Can we let Tarantino off the hook? After all, he may be doing nothing more than offering a meditation on how the success of Hollywood films is fueled by mayhem and violence. Or he may be delivering a message on how stuntmen take all the risks and save the day while actors lounge in the pool. Is he mocking the way we cheer on the tough guy who will snuff out the killers (using their tactics)? Or is he revealing how a violent killing spree can be turned into just another day at the office, with the fading TV star played by Leonardo DiCaprio casually and happily accepting an invitation to socialize with Sharon Tate and her friends as charred and battered corpses are driven off in ambulances?

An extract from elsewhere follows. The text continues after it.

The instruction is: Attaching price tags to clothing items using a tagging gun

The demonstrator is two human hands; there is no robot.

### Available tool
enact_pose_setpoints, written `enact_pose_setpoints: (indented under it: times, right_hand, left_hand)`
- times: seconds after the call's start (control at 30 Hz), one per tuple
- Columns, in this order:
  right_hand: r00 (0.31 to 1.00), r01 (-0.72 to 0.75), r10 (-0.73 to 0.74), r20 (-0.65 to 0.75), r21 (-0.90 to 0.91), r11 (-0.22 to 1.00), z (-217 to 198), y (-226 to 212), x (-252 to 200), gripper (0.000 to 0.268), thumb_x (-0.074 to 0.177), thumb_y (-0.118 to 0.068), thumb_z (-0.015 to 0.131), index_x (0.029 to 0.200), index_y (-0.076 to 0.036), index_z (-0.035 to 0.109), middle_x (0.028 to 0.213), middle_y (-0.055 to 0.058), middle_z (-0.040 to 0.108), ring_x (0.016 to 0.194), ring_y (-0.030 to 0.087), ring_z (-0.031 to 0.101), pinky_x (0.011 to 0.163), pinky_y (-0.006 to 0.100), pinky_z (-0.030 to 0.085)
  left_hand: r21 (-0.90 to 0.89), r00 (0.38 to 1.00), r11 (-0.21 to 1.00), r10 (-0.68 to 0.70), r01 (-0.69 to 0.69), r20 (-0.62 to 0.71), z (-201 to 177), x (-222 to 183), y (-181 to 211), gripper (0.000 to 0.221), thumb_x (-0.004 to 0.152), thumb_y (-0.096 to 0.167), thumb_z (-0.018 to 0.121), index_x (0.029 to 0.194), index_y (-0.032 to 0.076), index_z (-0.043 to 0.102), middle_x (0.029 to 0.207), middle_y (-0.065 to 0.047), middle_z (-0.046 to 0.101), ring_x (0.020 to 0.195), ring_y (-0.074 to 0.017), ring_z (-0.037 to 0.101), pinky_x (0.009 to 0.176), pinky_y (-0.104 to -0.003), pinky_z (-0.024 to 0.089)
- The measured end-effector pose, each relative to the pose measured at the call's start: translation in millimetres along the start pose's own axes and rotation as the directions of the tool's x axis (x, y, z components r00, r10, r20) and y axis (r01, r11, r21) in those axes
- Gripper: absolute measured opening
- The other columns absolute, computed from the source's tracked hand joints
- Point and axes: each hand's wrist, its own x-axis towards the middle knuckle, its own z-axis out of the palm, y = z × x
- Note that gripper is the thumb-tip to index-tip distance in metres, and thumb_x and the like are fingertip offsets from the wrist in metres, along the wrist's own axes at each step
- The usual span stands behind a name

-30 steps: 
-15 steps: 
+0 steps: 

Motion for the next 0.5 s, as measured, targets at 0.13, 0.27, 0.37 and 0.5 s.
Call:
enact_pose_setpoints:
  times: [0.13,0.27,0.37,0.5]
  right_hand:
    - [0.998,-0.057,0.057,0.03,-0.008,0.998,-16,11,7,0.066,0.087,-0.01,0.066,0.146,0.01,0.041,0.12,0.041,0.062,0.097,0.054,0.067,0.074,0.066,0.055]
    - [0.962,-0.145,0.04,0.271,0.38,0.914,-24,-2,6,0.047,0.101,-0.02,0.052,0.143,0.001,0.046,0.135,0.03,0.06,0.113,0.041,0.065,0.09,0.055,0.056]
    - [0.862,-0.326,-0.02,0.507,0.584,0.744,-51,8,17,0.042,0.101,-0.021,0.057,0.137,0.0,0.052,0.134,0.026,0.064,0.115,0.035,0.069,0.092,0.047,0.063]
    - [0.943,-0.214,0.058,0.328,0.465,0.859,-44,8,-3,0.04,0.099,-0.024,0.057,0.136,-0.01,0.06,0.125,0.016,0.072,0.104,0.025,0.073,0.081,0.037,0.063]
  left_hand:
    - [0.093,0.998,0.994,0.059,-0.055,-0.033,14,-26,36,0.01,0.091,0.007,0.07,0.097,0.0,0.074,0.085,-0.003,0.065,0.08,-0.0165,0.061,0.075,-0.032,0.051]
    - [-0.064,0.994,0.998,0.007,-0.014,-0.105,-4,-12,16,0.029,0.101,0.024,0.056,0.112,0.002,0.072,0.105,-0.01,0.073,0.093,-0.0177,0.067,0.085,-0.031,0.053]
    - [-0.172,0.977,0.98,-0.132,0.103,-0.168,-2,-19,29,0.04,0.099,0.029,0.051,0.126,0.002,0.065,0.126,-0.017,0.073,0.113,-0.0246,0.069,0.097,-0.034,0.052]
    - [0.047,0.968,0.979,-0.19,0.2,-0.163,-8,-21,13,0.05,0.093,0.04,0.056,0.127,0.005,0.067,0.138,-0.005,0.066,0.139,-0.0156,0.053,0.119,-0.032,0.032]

Tarantino may be giving us the fairy tale we deserve, even as he mischievously critiques the medium in which he operates and the illusions in which it traffics. Reminding us of our desperate need for scapegoats, he shows us what hypocrites we are when we preach the gospel of kindness and empathy to our children.

Like every good fairy tale, Once upon a Time . . . in Hollywood gets us thinking more and thinking harder about who we are and about why violence in the movies is, as Tarantino once put it, “cool,” even when real-life violence is “one of the worst aspects of America.” What does it say about us when we cheer on the stuntman smashing faces into walls and the Hollywood star extinguishing life with his flamethrower and then recoil in horror when we wake up to headlines about another shooting spree in America?